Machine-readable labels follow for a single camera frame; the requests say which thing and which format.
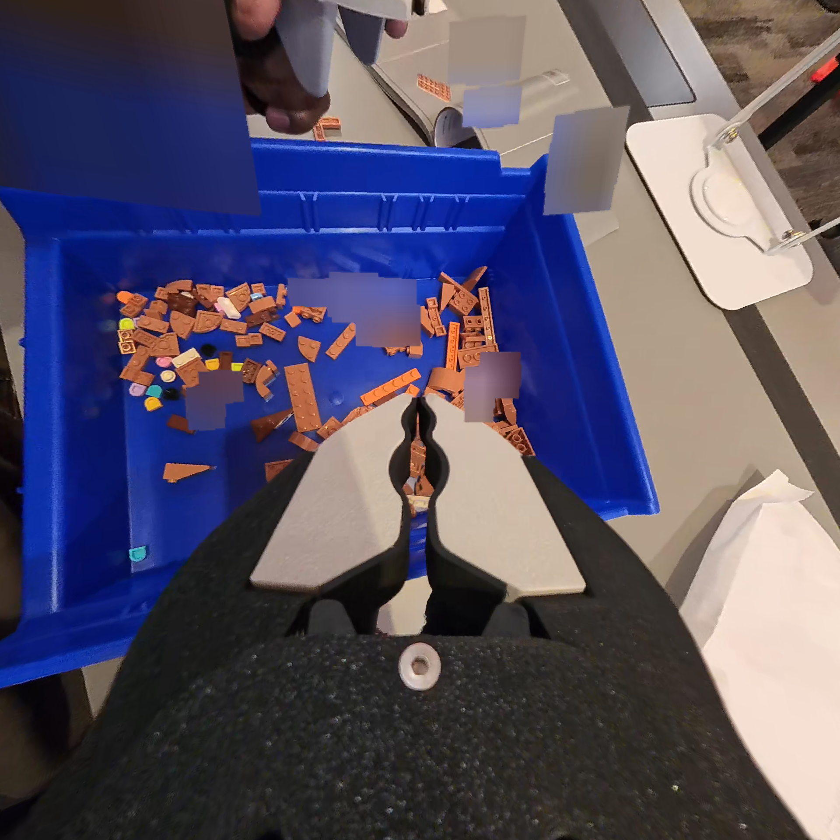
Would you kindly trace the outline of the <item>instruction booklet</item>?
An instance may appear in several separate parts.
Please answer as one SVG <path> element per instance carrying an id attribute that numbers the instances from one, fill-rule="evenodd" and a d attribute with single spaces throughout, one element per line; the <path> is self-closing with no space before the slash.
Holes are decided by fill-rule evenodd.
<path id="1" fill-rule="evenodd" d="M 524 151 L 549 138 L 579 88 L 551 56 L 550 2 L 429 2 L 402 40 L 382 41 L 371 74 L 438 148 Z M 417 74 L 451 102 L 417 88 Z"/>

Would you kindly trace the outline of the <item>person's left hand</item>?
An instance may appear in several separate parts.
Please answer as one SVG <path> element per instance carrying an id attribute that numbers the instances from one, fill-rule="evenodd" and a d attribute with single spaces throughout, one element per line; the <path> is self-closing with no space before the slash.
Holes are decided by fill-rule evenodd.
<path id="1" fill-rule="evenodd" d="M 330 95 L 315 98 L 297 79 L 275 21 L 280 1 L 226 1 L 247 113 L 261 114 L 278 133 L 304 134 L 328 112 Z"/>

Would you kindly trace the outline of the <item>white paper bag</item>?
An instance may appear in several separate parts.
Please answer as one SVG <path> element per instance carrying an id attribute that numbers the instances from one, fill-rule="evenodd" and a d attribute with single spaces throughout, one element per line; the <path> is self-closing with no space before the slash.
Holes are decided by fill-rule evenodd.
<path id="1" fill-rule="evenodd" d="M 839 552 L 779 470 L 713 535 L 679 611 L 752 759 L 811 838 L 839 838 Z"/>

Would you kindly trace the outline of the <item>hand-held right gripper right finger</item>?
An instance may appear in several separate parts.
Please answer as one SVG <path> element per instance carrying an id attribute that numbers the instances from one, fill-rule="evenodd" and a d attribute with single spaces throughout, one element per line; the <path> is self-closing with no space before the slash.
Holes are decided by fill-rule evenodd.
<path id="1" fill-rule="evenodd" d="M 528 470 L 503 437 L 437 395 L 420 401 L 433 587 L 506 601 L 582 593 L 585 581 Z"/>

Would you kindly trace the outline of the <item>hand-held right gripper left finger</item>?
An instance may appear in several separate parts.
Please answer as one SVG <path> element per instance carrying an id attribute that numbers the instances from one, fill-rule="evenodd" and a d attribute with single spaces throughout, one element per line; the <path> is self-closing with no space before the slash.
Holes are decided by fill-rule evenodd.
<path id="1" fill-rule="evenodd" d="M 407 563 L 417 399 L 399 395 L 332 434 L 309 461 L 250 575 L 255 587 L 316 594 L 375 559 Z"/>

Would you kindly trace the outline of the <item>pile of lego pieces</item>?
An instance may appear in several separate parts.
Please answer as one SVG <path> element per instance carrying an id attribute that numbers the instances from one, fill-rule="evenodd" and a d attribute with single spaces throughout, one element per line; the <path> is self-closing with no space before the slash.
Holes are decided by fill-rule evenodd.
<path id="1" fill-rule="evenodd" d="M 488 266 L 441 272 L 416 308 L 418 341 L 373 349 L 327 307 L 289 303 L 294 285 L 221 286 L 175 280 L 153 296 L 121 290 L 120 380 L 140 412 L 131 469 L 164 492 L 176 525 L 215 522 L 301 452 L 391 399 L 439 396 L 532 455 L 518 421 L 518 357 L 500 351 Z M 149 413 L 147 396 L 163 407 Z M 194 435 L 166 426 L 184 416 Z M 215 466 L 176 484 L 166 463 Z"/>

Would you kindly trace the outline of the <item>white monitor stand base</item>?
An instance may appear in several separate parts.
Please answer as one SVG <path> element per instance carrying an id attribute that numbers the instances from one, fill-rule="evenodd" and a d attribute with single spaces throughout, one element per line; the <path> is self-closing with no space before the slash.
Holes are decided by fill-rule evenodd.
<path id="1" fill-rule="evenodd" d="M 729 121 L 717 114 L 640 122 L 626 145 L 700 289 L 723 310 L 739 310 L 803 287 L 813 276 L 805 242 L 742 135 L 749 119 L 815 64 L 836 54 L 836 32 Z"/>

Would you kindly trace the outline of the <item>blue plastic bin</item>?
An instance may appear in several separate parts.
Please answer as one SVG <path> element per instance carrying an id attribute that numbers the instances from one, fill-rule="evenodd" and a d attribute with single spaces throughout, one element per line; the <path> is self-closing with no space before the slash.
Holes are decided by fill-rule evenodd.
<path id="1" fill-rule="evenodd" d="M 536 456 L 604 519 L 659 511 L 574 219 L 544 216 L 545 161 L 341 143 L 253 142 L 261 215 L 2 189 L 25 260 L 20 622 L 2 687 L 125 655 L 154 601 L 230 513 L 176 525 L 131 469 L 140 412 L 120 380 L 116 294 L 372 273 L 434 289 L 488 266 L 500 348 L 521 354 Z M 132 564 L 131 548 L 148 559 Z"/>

* * *

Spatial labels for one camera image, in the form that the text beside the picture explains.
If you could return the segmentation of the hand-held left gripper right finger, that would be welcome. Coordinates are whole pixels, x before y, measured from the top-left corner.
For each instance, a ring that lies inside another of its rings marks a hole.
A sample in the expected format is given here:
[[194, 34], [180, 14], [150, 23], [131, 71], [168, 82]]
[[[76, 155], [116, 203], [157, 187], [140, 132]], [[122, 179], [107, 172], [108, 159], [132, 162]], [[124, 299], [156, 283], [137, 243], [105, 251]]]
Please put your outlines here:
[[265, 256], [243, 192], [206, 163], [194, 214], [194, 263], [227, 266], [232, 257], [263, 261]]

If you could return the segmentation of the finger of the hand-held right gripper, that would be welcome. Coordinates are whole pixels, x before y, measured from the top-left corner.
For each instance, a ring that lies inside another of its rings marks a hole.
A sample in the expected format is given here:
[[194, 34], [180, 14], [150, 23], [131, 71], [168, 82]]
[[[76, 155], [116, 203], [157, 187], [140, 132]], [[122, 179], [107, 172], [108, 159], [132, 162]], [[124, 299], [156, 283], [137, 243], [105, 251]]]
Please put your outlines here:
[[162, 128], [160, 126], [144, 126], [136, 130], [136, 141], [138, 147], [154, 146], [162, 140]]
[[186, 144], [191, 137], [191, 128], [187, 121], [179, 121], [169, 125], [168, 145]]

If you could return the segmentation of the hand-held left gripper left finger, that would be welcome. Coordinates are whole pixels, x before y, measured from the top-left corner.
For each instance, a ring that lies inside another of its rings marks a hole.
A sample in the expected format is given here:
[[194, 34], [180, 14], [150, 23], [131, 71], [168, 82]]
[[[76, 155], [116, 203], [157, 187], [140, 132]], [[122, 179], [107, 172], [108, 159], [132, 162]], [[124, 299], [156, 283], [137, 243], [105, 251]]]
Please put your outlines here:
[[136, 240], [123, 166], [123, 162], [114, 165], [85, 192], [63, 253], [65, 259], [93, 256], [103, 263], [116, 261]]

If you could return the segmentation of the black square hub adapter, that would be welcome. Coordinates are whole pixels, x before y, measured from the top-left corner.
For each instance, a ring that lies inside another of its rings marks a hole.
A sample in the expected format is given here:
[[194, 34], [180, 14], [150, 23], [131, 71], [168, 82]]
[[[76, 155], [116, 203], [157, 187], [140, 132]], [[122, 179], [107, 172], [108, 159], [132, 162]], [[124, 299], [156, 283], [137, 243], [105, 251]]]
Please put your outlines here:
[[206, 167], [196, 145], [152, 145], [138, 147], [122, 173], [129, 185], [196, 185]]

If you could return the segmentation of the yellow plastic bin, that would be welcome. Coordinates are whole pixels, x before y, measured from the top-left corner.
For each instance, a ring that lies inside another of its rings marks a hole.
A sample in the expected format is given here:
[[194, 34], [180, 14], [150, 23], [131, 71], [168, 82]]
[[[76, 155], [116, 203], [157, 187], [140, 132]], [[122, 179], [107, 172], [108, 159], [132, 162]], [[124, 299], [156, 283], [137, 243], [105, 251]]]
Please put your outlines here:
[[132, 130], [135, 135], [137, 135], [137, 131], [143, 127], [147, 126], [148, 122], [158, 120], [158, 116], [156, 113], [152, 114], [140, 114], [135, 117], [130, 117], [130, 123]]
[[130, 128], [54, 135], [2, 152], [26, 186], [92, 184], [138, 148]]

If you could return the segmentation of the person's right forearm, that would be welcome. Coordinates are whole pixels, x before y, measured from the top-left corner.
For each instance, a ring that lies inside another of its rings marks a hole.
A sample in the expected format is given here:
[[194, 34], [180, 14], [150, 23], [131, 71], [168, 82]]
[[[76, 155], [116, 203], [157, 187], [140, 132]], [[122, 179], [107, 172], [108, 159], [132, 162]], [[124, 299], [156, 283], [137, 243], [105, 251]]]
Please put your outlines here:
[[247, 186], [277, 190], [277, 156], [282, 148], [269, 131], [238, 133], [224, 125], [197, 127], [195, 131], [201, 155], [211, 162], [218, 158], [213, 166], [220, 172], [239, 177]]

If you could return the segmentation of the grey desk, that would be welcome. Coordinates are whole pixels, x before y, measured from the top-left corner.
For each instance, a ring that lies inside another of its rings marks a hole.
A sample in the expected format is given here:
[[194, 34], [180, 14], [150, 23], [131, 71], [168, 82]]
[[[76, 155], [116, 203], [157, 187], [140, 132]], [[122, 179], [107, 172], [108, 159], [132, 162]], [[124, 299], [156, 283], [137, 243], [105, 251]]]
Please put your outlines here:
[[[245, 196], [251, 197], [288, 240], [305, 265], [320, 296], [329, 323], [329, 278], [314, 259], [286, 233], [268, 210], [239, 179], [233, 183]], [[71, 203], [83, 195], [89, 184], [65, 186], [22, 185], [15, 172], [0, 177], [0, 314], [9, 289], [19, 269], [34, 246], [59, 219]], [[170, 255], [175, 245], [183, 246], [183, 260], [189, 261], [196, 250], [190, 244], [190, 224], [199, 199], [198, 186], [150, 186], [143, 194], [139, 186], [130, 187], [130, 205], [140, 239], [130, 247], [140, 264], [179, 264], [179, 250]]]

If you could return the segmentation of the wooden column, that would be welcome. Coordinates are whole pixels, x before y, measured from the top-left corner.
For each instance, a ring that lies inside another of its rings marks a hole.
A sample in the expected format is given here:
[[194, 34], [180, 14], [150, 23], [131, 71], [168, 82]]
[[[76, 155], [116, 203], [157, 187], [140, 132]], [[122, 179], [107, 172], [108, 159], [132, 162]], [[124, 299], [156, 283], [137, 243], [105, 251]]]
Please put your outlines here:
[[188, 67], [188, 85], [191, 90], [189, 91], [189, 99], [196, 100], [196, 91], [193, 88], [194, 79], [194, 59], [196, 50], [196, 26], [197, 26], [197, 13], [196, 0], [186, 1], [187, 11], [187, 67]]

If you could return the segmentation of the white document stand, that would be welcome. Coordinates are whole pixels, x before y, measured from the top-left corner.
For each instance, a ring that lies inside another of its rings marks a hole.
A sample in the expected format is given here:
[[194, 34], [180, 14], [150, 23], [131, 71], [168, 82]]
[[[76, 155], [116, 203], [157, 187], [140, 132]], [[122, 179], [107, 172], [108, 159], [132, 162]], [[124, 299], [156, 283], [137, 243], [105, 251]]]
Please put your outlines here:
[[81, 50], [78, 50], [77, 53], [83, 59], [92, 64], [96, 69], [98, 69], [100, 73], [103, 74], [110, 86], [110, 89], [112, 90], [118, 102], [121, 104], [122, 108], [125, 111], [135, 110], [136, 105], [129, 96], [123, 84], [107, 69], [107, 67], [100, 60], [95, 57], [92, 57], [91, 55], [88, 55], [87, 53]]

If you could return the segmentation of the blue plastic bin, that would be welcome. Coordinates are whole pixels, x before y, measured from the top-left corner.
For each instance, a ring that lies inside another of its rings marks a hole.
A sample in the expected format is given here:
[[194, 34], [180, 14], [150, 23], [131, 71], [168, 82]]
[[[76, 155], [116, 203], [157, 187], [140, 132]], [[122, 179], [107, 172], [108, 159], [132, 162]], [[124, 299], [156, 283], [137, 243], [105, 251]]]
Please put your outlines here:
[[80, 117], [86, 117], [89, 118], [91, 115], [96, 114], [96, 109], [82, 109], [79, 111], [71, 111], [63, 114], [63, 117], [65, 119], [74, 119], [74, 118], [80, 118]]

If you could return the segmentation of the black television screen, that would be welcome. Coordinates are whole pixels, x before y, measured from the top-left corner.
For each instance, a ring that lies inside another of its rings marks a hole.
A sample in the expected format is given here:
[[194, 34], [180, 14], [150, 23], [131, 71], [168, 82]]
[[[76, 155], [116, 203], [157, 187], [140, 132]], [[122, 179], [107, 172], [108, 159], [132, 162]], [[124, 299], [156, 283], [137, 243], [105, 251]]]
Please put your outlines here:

Problem statement
Some lines in the data above hold the string "white". Find and copy each of them.

Exercise result
Would you kindly trace the outline of the <item>white paper bag</item>?
Would you kindly trace the outline of the <item>white monitor stand base</item>?
If you could return the segmentation of the white document stand, that would be welcome. Coordinates are whole pixels, x before y, measured from the top-left corner.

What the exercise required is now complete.